Let’s face it, human beings, even exceptional ones, cannot compete with the repeatability and accuracy of today’s computerized machines. Today’s 5 axis CNC milling and turning machines can crank out part after part with tolerances tighter than 1/1000 of an inch without ever having a lapse in judgment due to overexertion or long hours. Try working your regular employees 20 hours a day, and see what kind of scrap rate develops. The only human factor that is required is for maintenance and programming.
Additionally, robots and the concept of “cells” can be used for more complex parts. An automated assembly line consisting of different machines can be set up to increase the efficiency and independence of the individual machines. A series of holes can be drilled in one cell in a given part. The part is then moved by a robot or some other type of mechanical process to the next cell while a new part is loaded into the last cell. The part continues from cell to cell until a finished part comes out of the last cell. This setup often requires only the presence of one relatively low skilled worker to monitor the setup and handle any jams or mechanical malfunctions that occur in addition to doing some loading and unloading of material.
CNC machines are not cheap. The price varies greatly depending on the capabilities of the machine, but it is not unusual to pay over $200,000 for this equipment. However, compare this against the cost of paying a crew of skilled machinists to do the same job, and the high price tag not only seems more reasonable, but actually makes good business sense. It is possible to replace 3 skilled machinists with 1 low skilled “maintenance” worker, 1 high skilled CAM programmer, and a few CNC machines. Plus, part throughput will go up while scrap rate will go down.

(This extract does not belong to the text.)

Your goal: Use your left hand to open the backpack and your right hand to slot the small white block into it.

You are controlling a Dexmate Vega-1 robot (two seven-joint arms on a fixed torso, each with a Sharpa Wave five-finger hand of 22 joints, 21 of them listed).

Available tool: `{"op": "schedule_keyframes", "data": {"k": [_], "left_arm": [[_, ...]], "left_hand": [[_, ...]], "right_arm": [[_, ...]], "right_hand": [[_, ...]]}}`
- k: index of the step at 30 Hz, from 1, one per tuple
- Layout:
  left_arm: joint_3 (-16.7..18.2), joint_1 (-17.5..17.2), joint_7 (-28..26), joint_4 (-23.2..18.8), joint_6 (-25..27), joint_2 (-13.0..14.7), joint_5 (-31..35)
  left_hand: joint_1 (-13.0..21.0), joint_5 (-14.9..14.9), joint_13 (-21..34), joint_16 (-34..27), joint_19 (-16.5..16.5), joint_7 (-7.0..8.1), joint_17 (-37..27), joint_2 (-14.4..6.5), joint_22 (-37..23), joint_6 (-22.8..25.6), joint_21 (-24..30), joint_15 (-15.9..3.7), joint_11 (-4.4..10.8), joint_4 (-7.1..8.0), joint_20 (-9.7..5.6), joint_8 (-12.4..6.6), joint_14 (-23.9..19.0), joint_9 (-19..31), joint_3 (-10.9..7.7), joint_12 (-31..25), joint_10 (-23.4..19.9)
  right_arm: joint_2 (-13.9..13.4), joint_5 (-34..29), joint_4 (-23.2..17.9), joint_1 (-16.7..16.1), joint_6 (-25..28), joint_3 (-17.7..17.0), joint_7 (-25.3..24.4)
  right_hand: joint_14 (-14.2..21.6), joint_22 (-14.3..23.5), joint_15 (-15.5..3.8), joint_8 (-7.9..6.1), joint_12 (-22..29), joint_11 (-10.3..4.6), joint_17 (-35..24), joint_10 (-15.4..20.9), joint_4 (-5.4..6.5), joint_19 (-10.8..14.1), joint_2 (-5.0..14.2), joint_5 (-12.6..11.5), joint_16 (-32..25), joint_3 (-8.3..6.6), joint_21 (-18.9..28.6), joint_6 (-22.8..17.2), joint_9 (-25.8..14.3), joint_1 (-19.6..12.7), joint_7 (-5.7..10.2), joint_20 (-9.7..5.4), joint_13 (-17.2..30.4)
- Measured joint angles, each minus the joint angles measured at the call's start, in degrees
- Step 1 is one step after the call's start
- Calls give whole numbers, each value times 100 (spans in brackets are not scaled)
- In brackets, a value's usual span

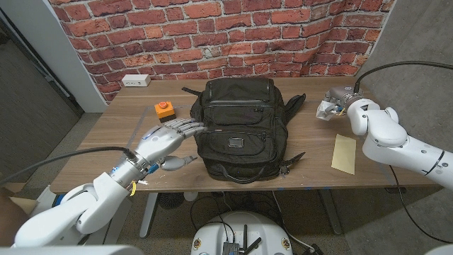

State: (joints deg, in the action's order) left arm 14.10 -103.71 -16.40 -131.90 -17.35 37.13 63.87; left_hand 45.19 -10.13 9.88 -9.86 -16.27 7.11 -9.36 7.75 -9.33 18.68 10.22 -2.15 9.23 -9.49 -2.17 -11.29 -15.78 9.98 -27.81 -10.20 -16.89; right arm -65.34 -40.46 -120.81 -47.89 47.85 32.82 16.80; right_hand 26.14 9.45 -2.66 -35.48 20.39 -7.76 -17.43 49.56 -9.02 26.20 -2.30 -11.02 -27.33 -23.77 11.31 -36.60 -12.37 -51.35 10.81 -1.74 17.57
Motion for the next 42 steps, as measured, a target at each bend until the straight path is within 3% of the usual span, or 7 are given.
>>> {"op": "schedule_keyframes", "data": {"k": [10, 30, 42], "left_arm": [[-351, -149, -265, -157, 635, 167, 461], [-849, -404, -399, -418, 1748, 713, 1324], [-1183, -387, -592, -340, 2256, 975, 1528]], "left_hand": [[75, 0, 0, 0, 0, -74, 0, -31, 0, -74, 0, 0, 0, -49, 0, 0, 0, 0, 49, 0, 0], [200, 0, 0, 0, -22, -49, 0, 41, -1, -153, 0, 0, -2, -79, -21, 0, 0, 0, 126, 0, 43], [519, 0, 0, -33, -213, -47, 0, -37, -2, 75, 42, -20, 22, -48, -20, -89, -245, 0, 157, -45, -183]], "right_arm": [[-24, 89, -29, -68, 68, -28, -156], [-93, 180, -209, -190, 300, -46, -390], [-84, 225, -241, -207, 388, 1, -511]], "right_hand": [[0, 0, 0, -17, -21, 8, 1, 8, 0, 0, 16, 0, 0, 0, 0, 10, -2, 16, -10, 0, 6], [0, 0, 0, -16, -64, 7, -14, 7, -8, 0, 29, -27, 0, 8, 0, 32, -4, 29, -31, 0, 89], [0, 0, 0, -13, -43, 6, -27, 6, -16, 0, 29, -27, 0, 16, 0, 38, -3, 29, -37, 0, 90]]}}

CAM is just one more example of how old processes are being improved by technology. More and more, the mundane and repetitive tasks previously accomplished by human beings are being automated by machines and robots and people are being used more for their brains than for their muscles. Computers, software, and machines can be used to turn one person into a super machinist capable of doing the job of three normal machinists. It’s machining on steroids, and a trend that is going to continue to gain momentum as time progresses.